• [Work to complete]:
Pictures excluded, copy word for word the lines from the one holding "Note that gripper" through the last line below.

• [Stored data]:
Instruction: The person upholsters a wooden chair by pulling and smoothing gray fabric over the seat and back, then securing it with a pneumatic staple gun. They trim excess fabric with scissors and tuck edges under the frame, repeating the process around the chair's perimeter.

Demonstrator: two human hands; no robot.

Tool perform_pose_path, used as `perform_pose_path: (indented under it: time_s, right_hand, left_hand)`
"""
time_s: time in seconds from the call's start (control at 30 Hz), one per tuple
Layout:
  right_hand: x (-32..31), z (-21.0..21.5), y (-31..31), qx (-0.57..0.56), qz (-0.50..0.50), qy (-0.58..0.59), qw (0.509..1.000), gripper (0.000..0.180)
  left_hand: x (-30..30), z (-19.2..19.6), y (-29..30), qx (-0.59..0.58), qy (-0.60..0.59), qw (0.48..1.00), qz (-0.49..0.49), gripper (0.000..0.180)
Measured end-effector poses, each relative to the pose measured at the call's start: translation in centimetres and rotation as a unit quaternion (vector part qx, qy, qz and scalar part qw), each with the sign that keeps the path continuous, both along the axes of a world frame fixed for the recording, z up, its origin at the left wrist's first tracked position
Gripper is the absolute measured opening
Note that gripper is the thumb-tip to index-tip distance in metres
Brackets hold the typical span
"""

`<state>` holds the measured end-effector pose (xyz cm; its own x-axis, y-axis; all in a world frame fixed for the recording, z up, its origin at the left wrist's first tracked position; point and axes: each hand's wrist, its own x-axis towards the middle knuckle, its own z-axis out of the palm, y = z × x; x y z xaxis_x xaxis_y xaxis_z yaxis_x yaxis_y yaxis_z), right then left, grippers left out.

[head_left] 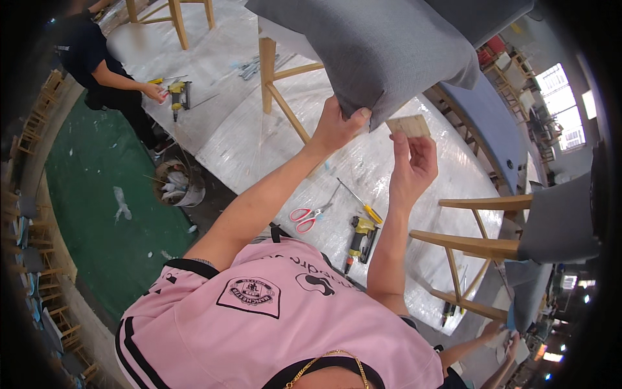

• [Expected output]:
Note that gripper is the thumb-tip to index-tip distance in metres
Brackets hold the typical span
"""

`<state>` holds the measured end-effector pose (xyz cm; its own x-axis, y-axis; all in a world frame fixed for the recording, z up, its origin at the left wrist's first tracked position; point and axes: each hand's wrist, its own x-axis towards the middle knuckle, its own z-axis out of the palm, y = z × x; x y z xaxis_x xaxis_y xaxis_z yaxis_x yaxis_y yaxis_z), right then left, grippers left out.

[head_left] 

The answer given above is complete.